The same story with DBUS - there quite a few failed attempts to build a common desktop RPC system in Unix: DCE RPC, DCOP, CORBA in GNOME and I probably forgot quite a few others. Yet DBUS has clearly won and is now ubiquitous. We even have projects for kernel-accelerated DBUS.
> Purely out of curiosity, how does this kind of sort command work if the data is coming from a file, without the .NET APIs, rather than directly from an application?
That depends on what you're trying to do. You surely can dump objects' content in XML/JSON/binary but it's rarely useful in practice. More often you'd use FT command (Format-Table) to create textual representation that fits your purposes. For objects like files or list of files you can dump them as simple filenames. PowerShell is quite flexible in that regard.

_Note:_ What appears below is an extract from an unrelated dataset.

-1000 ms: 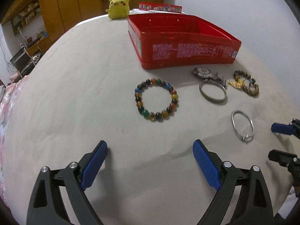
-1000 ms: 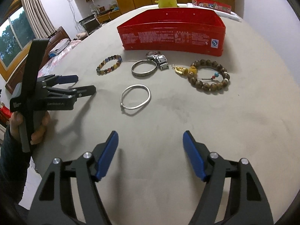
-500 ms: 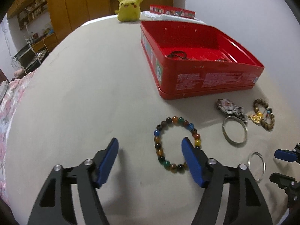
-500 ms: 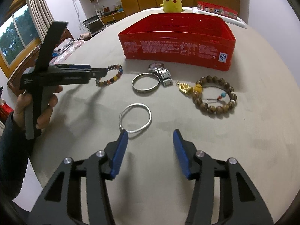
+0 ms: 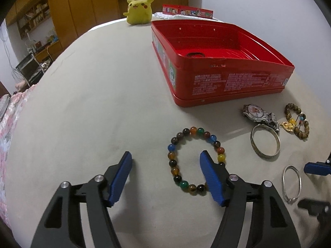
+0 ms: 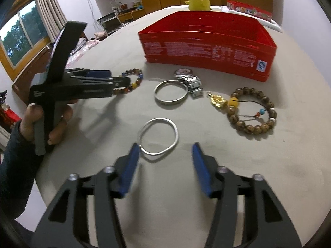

Posted Dec 12, 2011 18:59 UTC (Mon) by raven667 (subscriber, #5198)
For good reason, as I said--such systems have never won out in the past, why should .NET and PowerShell be any different?
What is this "winning" you are concerned about? PowerShell is already the preferred standard command shell and scripting environment on MS Windows servers and is not really relevant outside that space. UNIX shells like bash are really only relevant on UNIX systems, they have only marginal presence in the Windows space, so there is really no context where "winning" makes sense as they are not directly comparable.
The idea that the shell can be both built out of and expose a full featured programming language and library is not new as you point out but is well demonstrated by PowerShell and not a bad idea.